● WORK ITEM
Show each line of the records in which the word "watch" occurs.

● DATA PROVIDED
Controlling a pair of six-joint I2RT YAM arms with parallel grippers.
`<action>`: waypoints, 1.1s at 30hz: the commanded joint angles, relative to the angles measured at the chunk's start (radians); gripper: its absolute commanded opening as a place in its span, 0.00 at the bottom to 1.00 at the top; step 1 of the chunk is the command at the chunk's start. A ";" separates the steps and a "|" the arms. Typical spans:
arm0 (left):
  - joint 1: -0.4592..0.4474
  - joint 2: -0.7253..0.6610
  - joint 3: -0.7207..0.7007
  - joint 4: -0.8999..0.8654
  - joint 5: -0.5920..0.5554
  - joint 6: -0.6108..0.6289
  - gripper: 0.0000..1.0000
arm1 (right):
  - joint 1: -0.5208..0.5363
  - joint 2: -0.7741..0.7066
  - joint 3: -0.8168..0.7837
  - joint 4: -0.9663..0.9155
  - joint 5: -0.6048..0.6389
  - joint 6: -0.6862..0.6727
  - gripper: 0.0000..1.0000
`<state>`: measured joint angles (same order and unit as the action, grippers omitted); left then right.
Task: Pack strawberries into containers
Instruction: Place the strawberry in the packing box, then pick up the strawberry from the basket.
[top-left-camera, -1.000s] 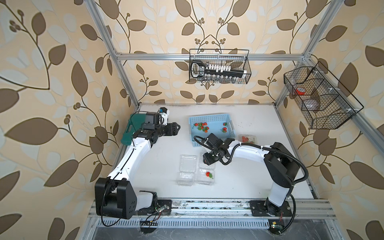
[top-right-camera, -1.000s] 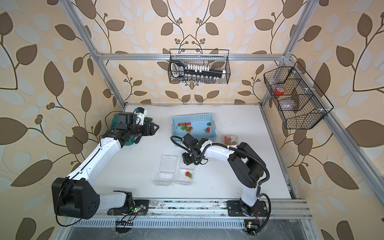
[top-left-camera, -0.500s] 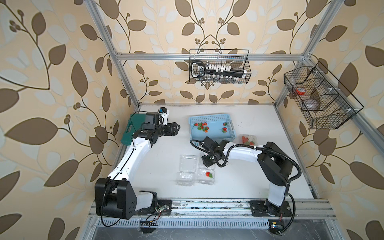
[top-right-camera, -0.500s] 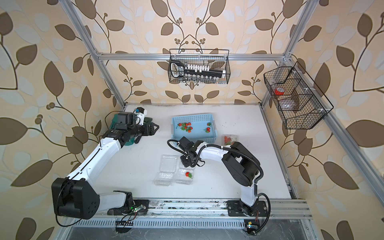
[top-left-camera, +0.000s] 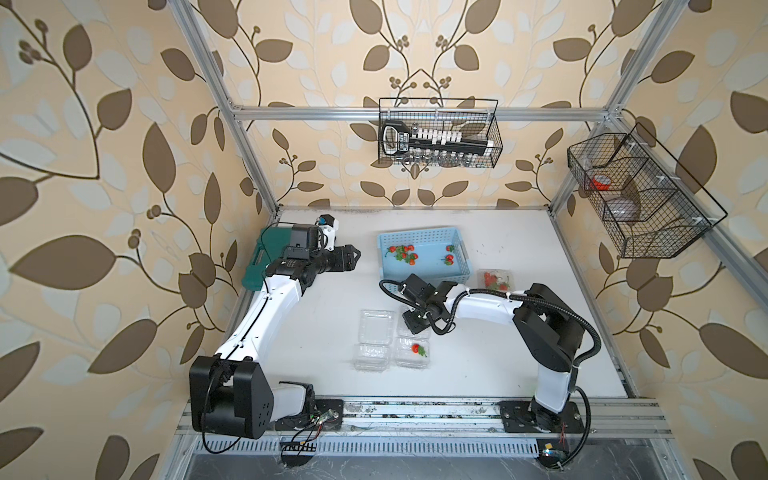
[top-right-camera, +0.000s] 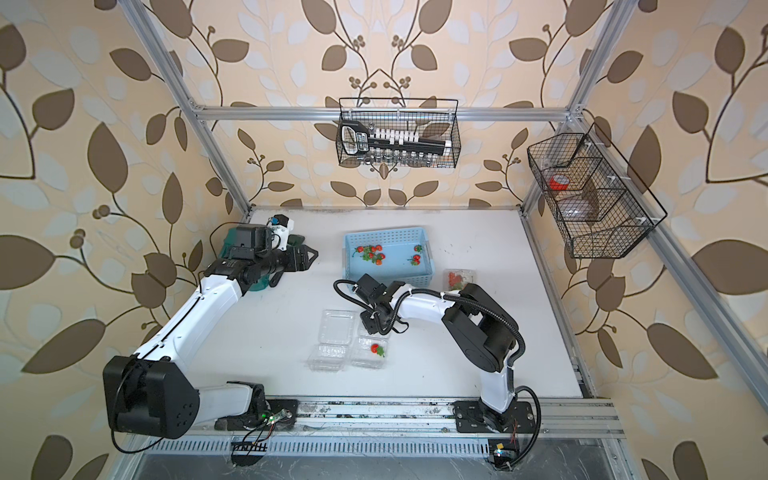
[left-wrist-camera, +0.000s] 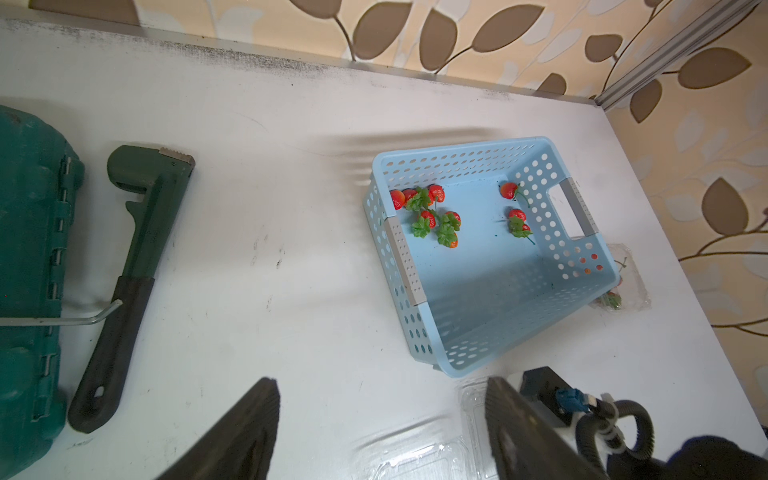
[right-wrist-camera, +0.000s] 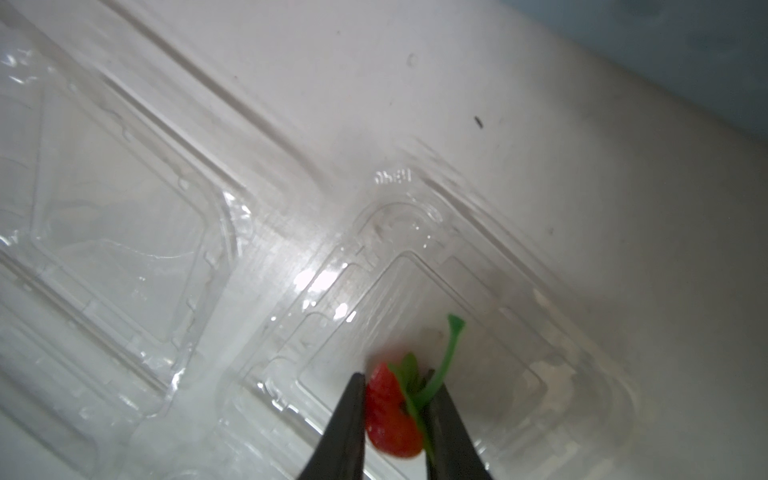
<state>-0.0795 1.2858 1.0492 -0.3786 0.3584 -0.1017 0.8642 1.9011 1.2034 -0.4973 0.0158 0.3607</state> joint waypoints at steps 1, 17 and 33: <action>-0.006 -0.028 0.004 0.005 -0.006 0.024 0.79 | 0.007 -0.012 0.025 -0.063 0.027 0.002 0.20; -0.007 -0.039 0.002 0.006 -0.001 0.021 0.80 | 0.157 -0.195 0.035 -0.176 -0.029 -0.068 0.19; -0.006 -0.043 0.000 0.009 -0.001 0.020 0.79 | 0.231 -0.188 -0.017 -0.185 -0.010 -0.028 0.43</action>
<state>-0.0795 1.2758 1.0492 -0.3782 0.3588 -0.1017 1.0985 1.7142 1.1744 -0.6582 -0.0261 0.3317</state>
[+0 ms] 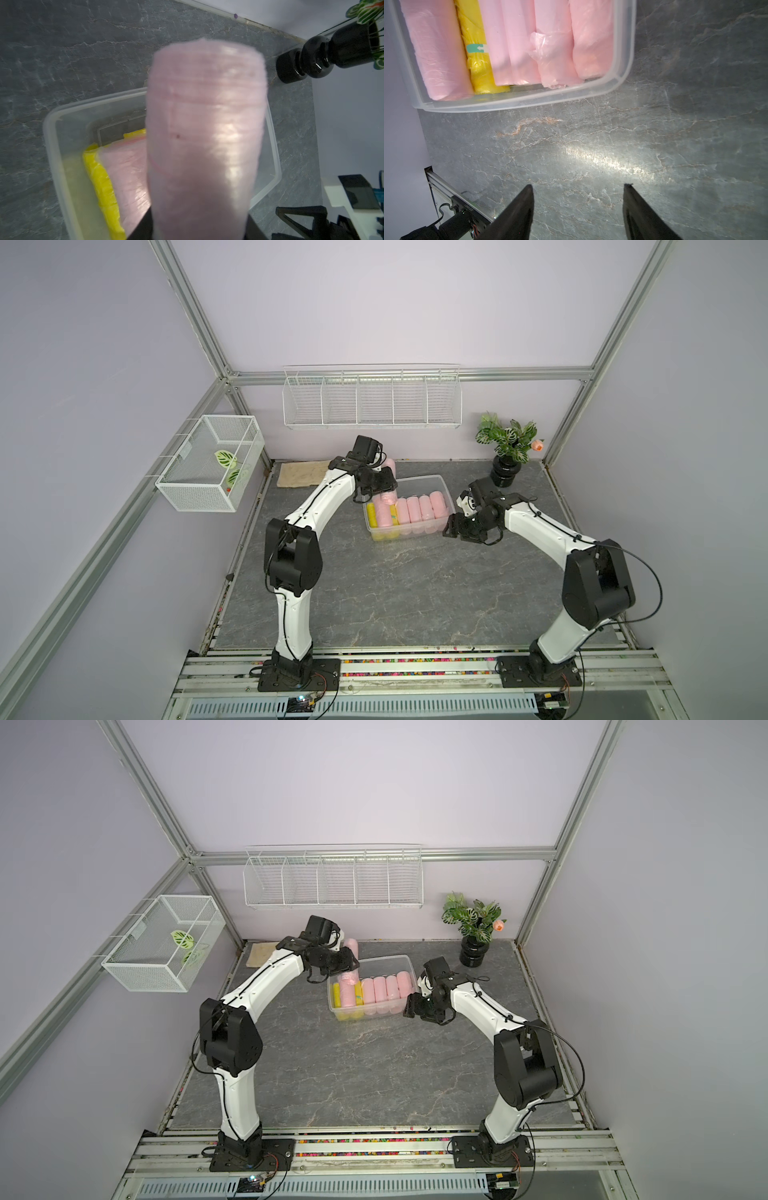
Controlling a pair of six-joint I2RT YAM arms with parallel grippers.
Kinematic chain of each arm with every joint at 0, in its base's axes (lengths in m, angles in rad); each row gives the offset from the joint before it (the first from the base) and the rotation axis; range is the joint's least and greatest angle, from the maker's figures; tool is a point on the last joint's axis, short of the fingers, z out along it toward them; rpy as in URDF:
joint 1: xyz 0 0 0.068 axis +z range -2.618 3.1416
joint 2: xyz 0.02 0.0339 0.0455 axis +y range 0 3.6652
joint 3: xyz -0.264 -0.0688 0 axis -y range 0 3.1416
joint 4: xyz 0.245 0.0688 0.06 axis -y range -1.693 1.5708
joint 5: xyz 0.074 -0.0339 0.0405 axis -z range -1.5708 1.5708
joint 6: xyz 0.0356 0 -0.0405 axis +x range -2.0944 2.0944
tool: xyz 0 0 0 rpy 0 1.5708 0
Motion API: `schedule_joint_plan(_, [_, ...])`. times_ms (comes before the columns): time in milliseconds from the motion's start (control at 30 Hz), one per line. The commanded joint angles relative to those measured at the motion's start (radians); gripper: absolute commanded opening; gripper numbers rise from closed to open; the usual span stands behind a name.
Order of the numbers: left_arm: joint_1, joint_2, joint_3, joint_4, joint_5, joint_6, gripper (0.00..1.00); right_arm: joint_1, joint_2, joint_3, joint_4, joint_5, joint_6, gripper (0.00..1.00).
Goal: Put the roll of trash bags into the storage box
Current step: Place the roll of trash bags in the storage box.
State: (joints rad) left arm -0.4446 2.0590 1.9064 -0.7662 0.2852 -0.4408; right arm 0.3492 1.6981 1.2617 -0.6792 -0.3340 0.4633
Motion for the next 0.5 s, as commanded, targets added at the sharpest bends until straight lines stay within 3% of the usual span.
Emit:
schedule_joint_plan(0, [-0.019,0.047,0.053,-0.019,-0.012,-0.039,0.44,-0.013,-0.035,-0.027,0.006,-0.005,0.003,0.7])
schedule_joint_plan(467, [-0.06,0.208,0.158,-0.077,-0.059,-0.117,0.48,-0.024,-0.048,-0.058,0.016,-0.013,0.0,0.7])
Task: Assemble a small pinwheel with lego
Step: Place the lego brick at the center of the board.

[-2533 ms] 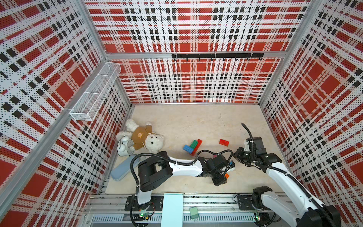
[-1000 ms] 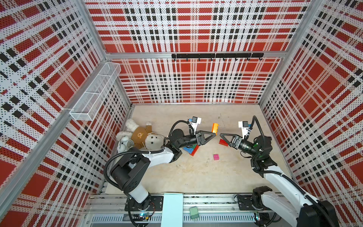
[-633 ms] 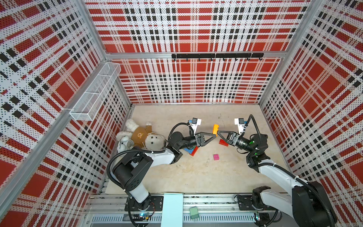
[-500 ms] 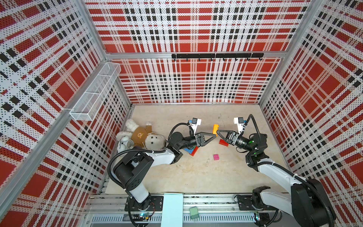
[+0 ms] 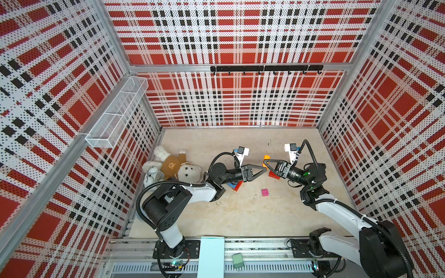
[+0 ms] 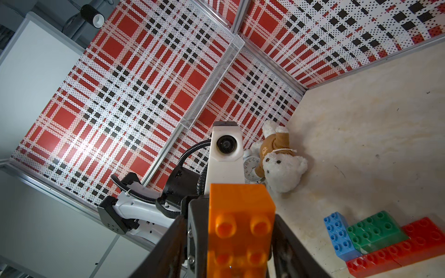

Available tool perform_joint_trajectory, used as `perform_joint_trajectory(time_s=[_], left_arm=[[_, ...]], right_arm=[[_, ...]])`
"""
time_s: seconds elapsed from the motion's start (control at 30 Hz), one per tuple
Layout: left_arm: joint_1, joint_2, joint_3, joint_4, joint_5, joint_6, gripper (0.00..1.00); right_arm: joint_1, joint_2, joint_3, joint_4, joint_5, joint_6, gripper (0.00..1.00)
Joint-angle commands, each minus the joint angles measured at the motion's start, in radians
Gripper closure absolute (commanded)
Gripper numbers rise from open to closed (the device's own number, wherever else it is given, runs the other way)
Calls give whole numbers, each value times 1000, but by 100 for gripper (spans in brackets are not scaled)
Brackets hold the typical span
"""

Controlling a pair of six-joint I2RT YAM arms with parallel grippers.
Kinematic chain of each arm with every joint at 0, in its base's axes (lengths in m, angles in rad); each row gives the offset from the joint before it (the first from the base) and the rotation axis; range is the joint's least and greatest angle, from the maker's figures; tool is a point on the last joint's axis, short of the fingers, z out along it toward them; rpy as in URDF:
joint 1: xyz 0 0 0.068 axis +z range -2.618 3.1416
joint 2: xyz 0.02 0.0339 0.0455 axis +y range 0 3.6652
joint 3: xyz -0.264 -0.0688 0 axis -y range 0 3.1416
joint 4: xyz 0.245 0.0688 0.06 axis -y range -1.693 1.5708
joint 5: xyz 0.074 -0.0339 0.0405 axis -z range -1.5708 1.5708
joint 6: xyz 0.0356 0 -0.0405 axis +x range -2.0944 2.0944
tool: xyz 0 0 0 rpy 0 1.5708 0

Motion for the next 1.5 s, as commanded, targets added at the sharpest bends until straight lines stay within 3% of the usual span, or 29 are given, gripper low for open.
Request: perform_joint_trajectory(time_s=[0.0,0.23,0.4,0.5,0.6,0.63,0.8,0.9,1.0,1.07,1.13,1.2,1.33,1.4,1.47], left_arm=[[6,-3,-11,54,17,-16,75],[8,-1,-14,52,16,-6,75],[8,0,-11,45,21,4,72],[7,-19,-16,13,21,36,64],[-1,-77,-27,-123,1,141,46],[-5,-102,-30,-177,-8,181,1],[-7,-257,-81,-433,-76,365,1],[-41,-422,-113,-748,-205,572,0],[-186,-581,-49,-1194,-579,868,1],[-306,-635,-12,-1353,-889,1007,1],[-352,-663,4,-1422,-1065,1014,0],[-323,-698,-21,-1443,-1138,930,1],[-151,-769,-94,-1423,-939,799,1],[-97,-815,-124,-1413,-913,755,0],[-89,-879,-119,-1466,-980,712,1]], right_arm=[[3,-21,14,15,18,-15,45],[2,-17,12,-2,24,-14,52],[2,-22,10,-47,35,-30,68],[2,-49,20,-133,44,-63,79],[3,-111,51,-355,90,-149,88],[2,-137,69,-450,116,-185,90],[3,-219,179,-922,271,-348,94],[17,-215,235,-1140,396,-393,95],[105,-173,292,-1305,587,-404,96],[180,-121,324,-1369,705,-373,96],[253,-56,343,-1367,767,-335,95],[336,29,374,-1371,846,-290,95],[438,196,437,-1406,947,-177,92],[464,253,433,-1377,956,-125,92],[488,287,432,-1362,975,-84,92]])
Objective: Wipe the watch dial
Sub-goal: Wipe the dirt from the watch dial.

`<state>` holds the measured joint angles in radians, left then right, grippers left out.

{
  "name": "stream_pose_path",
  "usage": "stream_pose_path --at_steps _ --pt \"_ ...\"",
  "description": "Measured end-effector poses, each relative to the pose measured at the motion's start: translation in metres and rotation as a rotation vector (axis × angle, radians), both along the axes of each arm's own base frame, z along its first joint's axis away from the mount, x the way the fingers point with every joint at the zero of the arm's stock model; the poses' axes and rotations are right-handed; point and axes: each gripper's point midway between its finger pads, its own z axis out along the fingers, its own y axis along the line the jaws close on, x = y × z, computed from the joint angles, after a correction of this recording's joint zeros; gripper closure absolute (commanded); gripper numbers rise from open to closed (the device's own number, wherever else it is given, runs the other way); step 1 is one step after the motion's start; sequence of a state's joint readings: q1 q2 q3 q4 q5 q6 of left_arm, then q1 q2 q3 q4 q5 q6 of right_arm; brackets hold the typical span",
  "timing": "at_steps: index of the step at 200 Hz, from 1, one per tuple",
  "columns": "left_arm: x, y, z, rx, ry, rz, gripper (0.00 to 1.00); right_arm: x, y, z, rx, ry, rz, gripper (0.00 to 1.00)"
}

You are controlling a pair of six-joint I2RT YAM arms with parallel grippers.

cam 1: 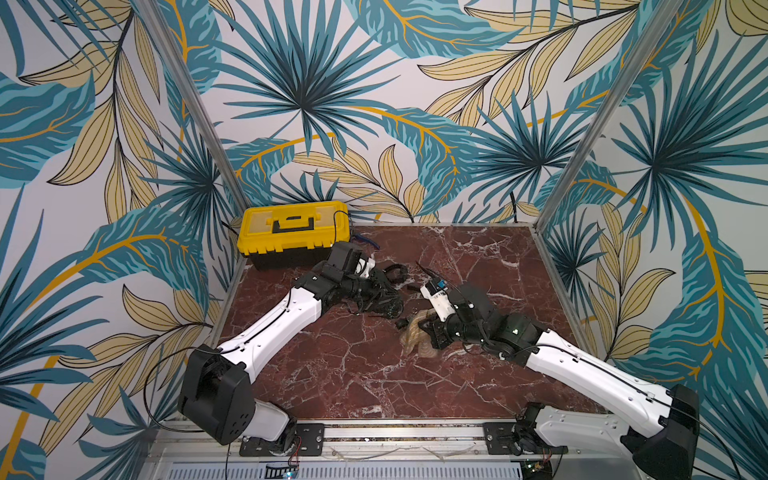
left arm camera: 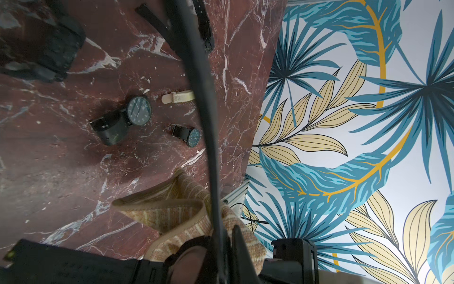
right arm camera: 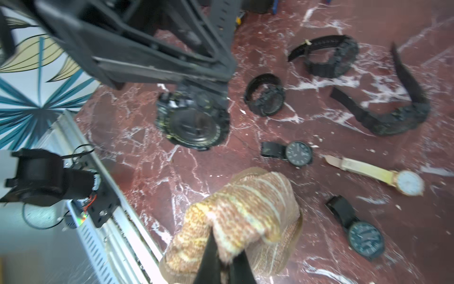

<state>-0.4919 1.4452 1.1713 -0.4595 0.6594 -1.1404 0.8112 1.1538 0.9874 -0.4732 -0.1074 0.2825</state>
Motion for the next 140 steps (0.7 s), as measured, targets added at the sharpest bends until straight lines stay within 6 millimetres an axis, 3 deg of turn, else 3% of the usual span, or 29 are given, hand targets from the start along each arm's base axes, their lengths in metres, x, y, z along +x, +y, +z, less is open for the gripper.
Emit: stream_pose_path --at_steps 66,95,118,140 --pt "0.003 -0.005 -0.019 0.025 0.042 -0.009 1.00 0.026 0.053 0.033 0.060 -0.043 0.125 1.00" --pt "0.006 -0.004 -0.025 0.037 0.048 -0.002 1.00 0.037 0.073 0.016 0.037 0.001 0.161 1.00" --pt "0.009 -0.001 -0.025 0.040 0.047 0.006 1.00 0.037 0.078 -0.001 0.019 0.040 0.173 1.00" --pt "0.010 0.000 -0.025 0.038 0.049 0.008 1.00 0.035 0.077 -0.004 0.026 0.043 0.178 1.00"
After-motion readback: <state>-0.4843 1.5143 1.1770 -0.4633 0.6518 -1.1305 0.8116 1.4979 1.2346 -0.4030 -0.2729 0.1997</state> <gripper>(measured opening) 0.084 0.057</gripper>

● ANSWER BELOW
Objective: Wipe the watch dial
Sub-goal: Wipe the dirt from the watch dial.

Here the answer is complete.